What is expected
Transcribe the lines below exactly. No image belongs in the transcription.

Recorded data
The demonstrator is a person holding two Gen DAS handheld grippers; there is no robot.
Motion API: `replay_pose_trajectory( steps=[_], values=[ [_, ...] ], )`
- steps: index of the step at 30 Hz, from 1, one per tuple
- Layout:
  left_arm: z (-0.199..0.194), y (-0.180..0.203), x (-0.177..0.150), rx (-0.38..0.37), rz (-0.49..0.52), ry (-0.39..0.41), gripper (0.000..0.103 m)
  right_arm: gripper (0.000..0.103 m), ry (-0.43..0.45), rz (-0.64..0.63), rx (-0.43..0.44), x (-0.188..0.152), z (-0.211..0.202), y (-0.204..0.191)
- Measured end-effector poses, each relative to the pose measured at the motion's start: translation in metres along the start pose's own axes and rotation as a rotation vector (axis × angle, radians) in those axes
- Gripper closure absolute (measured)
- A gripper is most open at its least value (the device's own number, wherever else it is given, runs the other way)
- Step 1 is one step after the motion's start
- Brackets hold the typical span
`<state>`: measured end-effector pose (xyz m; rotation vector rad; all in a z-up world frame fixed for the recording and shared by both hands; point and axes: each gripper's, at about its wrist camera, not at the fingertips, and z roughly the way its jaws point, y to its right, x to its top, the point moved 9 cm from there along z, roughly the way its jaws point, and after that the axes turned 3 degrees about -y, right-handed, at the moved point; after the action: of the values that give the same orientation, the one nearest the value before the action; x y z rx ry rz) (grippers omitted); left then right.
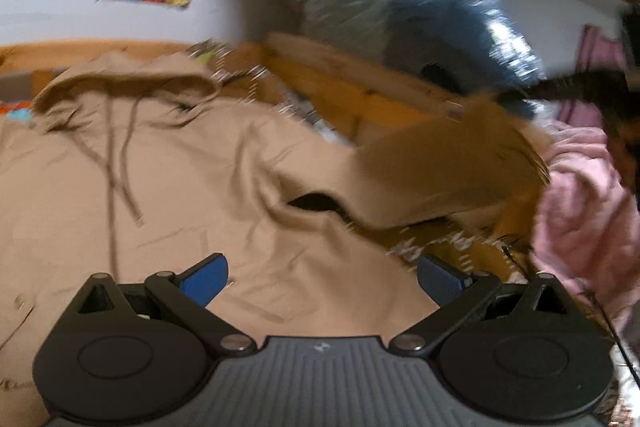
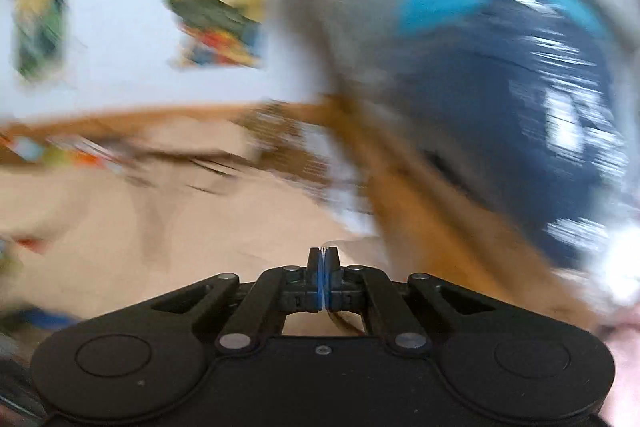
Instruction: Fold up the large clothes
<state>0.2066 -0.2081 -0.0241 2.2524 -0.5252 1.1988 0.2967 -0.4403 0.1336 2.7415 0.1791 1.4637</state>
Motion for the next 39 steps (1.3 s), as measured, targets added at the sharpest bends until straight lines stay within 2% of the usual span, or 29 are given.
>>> replay_pose_trajectory(
  steps=[5,10,14,18,19,20,21,22,23,25,27,31,33,35,39],
  values=[
    [-0.025,0.020,0.029,-0.097,0.048,0.102,0.000,0.103,-0.019,0.029,0.284,0.044,0.007,-0.072],
    [-0.047,0.014,0.045,-0.130,0.032,0.169,0.000,0.103,-0.032,-0.026,0.415,0.052,0.029,-0.135],
    [-0.049,-0.007,0.053,-0.062,0.004,0.177,0.000,0.103,-0.033,-0.053,0.479,0.038,0.038,-0.166],
    [-0.033,-0.027,0.055,0.066,-0.041,0.114,0.002,0.103,-0.032,-0.037,0.525,0.032,0.052,-0.181],
    [-0.028,-0.030,0.056,0.086,-0.055,0.100,0.008,0.103,-0.029,-0.038,0.529,0.032,0.054,-0.184],
    [-0.023,-0.032,0.056,0.097,-0.068,0.085,0.023,0.103,-0.026,-0.038,0.533,0.030,0.055,-0.185],
    [-0.016,-0.035,0.056,0.106,-0.087,0.060,0.036,0.103,-0.018,-0.043,0.536,0.030,0.057,-0.187],
    [-0.008,-0.039,0.056,0.118,-0.112,0.026,0.068,0.103,-0.008,-0.052,0.531,0.029,0.058,-0.188],
    [-0.001,-0.044,0.055,0.125,-0.134,0.001,0.090,0.103,0.002,-0.066,0.521,0.029,0.059,-0.189],
    [0.000,-0.057,0.058,0.138,-0.191,0.003,0.100,0.100,0.038,-0.090,0.508,0.029,0.060,-0.188],
    [-0.008,-0.071,0.063,0.180,-0.193,0.030,0.101,0.085,0.079,-0.088,0.498,0.029,0.058,-0.180],
    [-0.032,-0.113,0.073,0.234,-0.264,0.074,0.101,0.073,0.117,-0.087,0.413,0.025,0.064,-0.155],
    [-0.049,-0.137,0.073,0.281,-0.265,0.104,0.101,0.060,0.104,-0.073,0.350,0.017,0.076,-0.140],
    [-0.062,-0.158,0.068,0.344,-0.235,0.121,0.101,0.054,0.081,-0.060,0.276,0.004,0.093,-0.122],
    [-0.075,-0.202,0.036,0.463,-0.213,0.109,0.101,0.051,-0.006,-0.030,0.136,-0.032,0.141,-0.092]
  ],
)
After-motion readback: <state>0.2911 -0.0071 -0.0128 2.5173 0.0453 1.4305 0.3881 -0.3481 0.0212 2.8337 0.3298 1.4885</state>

Solution to this exercise
The demonstrator is a person holding two Gen DAS handheld grippers; there is no robot.
Motion API: `replay_pose_trajectory( steps=[_], values=[ [_, ...] ], )`
- steps: index of the step at 30 Hz, from 1, one per tuple
- Layout:
  left_arm: z (-0.199..0.194), y (-0.180..0.203), x (-0.177..0.150), rx (-0.38..0.37), rz (-0.49..0.52), ry (-0.39..0.41), gripper (0.000..0.103 m)
  right_arm: gripper (0.000..0.103 m), ry (-0.43..0.45), rz (-0.64..0.63), rx (-0.43..0.44), x (-0.188..0.152), z (-0.211..0.202), y (-0.204..0.191)
- Measured end-effector poses, each relative to the pose measured at the motion's start: translation in metres along the start pose's own axes and rotation as a rotation vector (axis × angle, radians) in those axes
- Gripper closure absolute (measured)
- A gripper is most open at its least value (the device's own number, wherever else it is given, runs the other way)
- Step 1 is one step after the motion's start
- Brackets hold the typical span
`<state>`: measured end-effector pose (xyz m; rotation vector rad; all in a z-up world frame fixed for the recording and shared by both hands; point and axes: each gripper's, at about its wrist camera, not at the fingertips, and z roughly the way its jaws point, y to its right, x to its top, the point moved 9 cm from there along z, roughly the way its jaws point, and after that the axes turned 3 degrees about -y, right-handed, at the moved point; after the action: of the values that give the same orientation, the one nearest the value before the action; x y z rx ry rz) (grippers omitted); left then right.
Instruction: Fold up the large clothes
<state>0.2066 -0.2081 -0.0241 2.2524 -0.5252 1.1988 0.2967 -0.4403 0.1336 2.7415 0.1791 1.4637</state>
Motion for the next 39 steps (1.3 s), as measured, targets added at the sharpest bends until straight lines stay within 2% of the usual span, or 29 are given.
>>> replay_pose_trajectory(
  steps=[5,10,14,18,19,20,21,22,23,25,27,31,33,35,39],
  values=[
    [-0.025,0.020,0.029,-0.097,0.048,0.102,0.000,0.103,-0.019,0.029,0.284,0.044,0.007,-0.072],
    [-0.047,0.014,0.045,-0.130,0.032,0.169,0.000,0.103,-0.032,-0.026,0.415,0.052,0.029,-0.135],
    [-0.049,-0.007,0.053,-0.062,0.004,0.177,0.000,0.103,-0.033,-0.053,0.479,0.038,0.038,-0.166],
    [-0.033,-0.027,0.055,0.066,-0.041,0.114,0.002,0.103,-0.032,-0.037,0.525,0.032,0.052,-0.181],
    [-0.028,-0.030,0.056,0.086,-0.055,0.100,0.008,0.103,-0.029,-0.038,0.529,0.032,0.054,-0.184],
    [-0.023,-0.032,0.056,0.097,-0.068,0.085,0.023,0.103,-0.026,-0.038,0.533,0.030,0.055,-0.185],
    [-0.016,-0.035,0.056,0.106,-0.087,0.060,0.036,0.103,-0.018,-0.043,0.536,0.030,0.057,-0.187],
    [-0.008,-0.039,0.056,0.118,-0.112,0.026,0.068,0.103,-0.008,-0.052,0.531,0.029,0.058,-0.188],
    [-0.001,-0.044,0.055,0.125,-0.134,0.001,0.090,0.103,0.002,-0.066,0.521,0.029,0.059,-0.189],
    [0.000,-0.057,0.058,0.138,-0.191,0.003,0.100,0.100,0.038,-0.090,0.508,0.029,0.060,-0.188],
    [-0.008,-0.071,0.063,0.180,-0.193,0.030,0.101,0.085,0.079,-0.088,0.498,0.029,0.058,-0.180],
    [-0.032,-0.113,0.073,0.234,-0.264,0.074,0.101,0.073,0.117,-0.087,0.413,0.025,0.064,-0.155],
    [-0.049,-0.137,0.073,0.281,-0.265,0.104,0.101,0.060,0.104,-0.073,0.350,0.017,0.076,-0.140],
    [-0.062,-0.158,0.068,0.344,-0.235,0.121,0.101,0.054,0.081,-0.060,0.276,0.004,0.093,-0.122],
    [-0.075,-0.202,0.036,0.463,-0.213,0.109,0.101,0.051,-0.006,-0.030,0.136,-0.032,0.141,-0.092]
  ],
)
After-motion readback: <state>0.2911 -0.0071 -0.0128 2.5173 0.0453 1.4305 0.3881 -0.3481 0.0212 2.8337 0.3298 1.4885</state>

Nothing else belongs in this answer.